Currently, it is difficult to imagine any sphere of human activity without the use of modern technologies. The process of digitalization, which is intensively going on in all areas of human activity in modern society, has also affected the agricultural sector. As of 2019, the artificial intelligence (AI) market in agriculture was dominated by North America due to increased investment in research, development and widespread introduction of new technologies. Automated systems with the use of AI are increasingly being used.

Agriculture is the most important branch of the economy of any state. As of November 2022, the world's population is just over 8 billion people (URL: https://countrymeters.info/ru/World / (date of request: 17.11.2022)). In addition, according to UN forecasts, by 2050 the world's population should increase to 9.7 billion. At the same time, the area of land cultivated by the agricultural sector can only be increased by 4% by this point, and in order to feed the entire population of the planet, the amount of food must increase by 60% (URL: https://www.un.org/ru/un75/shifting-demographics (date of application: 17.11.2022)).This means that farmers will have to increase productivity and at the same time reduce production costs to achieve this goal. Setting such a goal has become a strong engine of progress in the agricultural sector, because traditional methods are becoming insufficient.

Intensification of agriculture may be the key to solving the problem of food shortages in the near future.That is why currently technologies related to the use of artificial intelligence are increasingly being introduced into agricultural production, and new directions of its application are also emerging and developing. This process can rightfully be considered part of the technological revolution in agriculture.

Artificial intelligence in the general sense is a human–created program code that uses algorithms that are able to learn and develop independently. Therefore, when mentioning artificial intelligence, one should always remember that this is the process of teaching a machine to analyze and collect a huge amount of data in the shortest possible time. AI is used both in pure software, that is, in software, and in the form of robotic systems that use various algorithms. According to forecasts, in 2025, the costs of states around the world for intelligent agriculture will increase by 3 times (URL: https://www.forbes.com/sites/louiscolumbus/2021/02/17/10-ways-ai-has-the-potential-to-improve-agriculture-in-2021/?sh=67 a 5 d 5 f 87 f 3 b/ (accessed: 11/18/2022)).Technologies based on artificial intelligence increase the efficiency of activities in all areas, as well as solve the problems faced by various industries, including the agricultural sector.

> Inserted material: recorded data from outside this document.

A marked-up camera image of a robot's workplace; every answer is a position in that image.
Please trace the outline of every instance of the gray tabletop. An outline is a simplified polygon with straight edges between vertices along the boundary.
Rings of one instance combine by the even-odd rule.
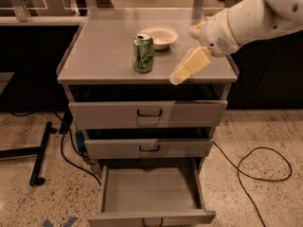
[[[75,42],[58,81],[62,84],[169,83],[169,75],[191,47],[199,42],[188,37],[190,26],[205,18],[193,9],[93,10]],[[168,51],[155,52],[150,73],[134,71],[134,35],[151,26],[168,26],[178,39]],[[237,76],[227,58],[215,58],[187,83],[234,82]]]

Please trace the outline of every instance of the dark wall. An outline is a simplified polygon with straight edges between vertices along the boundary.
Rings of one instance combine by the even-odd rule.
[[[0,112],[61,111],[68,100],[56,69],[77,26],[0,26],[0,72],[15,72]]]
[[[245,45],[229,108],[303,108],[303,31]]]

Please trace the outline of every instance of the cabinet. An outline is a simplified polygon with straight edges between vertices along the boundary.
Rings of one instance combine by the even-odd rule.
[[[183,84],[169,83],[172,69],[199,46],[187,29],[203,19],[193,9],[96,10],[59,67],[76,127],[102,167],[91,226],[195,225],[215,217],[205,210],[199,172],[237,68],[215,59]],[[155,52],[150,73],[138,74],[133,37],[149,26],[170,26],[179,38]]]

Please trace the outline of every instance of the floor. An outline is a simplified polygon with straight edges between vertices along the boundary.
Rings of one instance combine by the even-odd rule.
[[[216,0],[209,1],[210,6]],[[113,0],[117,7],[157,5],[154,0]],[[169,7],[186,7],[192,0],[166,0]],[[45,124],[58,129],[61,121],[53,113],[35,113],[15,117],[0,113],[0,149],[38,146]],[[237,165],[256,147],[273,148],[292,165],[293,175],[282,183],[257,182],[241,175],[241,180],[256,202],[267,226],[300,227],[303,222],[303,111],[257,110],[225,112],[214,140]],[[0,161],[0,226],[1,227],[86,227],[87,218],[98,212],[98,182],[90,175],[69,165],[61,155],[62,135],[51,134],[45,152],[41,176],[45,184],[29,185],[35,157]],[[86,164],[73,150],[66,135],[63,151],[68,159],[100,175],[97,166]],[[269,150],[255,151],[241,170],[260,178],[283,178],[289,168]],[[200,174],[207,210],[217,216],[205,227],[262,226],[252,202],[245,195],[236,169],[214,145]]]

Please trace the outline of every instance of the can lid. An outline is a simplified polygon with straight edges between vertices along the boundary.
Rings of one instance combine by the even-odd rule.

 Agricultural robots are created in order to ensure the effective use of AI in this sector. With the rapid growth of the world's population, the agricultural sector is facing a crisis in which the use of AI can play a decisive role. The use of AI-based technologies makes it possible to produce more products at lower costs and even improve the quality of products, as well as to ensure a faster release of manufactured products to the market. It is expected that the automated system at only one agricultural event by 2050 will process an average of 4.1 million discrete data units every day ^{[5, p. 2-3]}.

In scientific research in the field of agriculture, different authors distinguish different stages and stages of the agricultural production process, for example, forecasting, sowing, harvesting, etc. In turn, agriculture is divided into many different industries, such as forage production, crop production, mushroom farming, animal husbandry, fish farming, etc. These industries, in turn, are already divided into sub-sectors, which complicates the process of unification of equipment used at various stages of production. For example, in crop production, AI can be used in various processes: soil preparation, sowing seeds, adding fertilizers, irrigation, weed protection, harvesting, storage ^{[1, p. 2-3]}.

According to scientists, the global AI market in agriculture is currently developing in three most promising areas: computer vision, machine learning and predictive analytics.  It is expected that, in terms of technology segmentation, the computer vision category will occupy the largest market share in the global AI market in agriculture. Computer vision technology helps the farmer to detect the lack of nutrients in plants and monitor the health of the crop (URL: https://www.globenewswire.com/en/news-release/2021/02/02/2168016/0/en/Market-Size-of-AI-in-Agriculture-is-Projected-to-Reach-USD-2-400-Million-by-2026-According-to-Facts-Factors.html (accessed 21.11.2022)).Predictive analytics is a class of methods for data analysis that are aimed at predicting the future behavior of objects and subjects in order to make an optimal decision.

This class of methods is used in AI technology.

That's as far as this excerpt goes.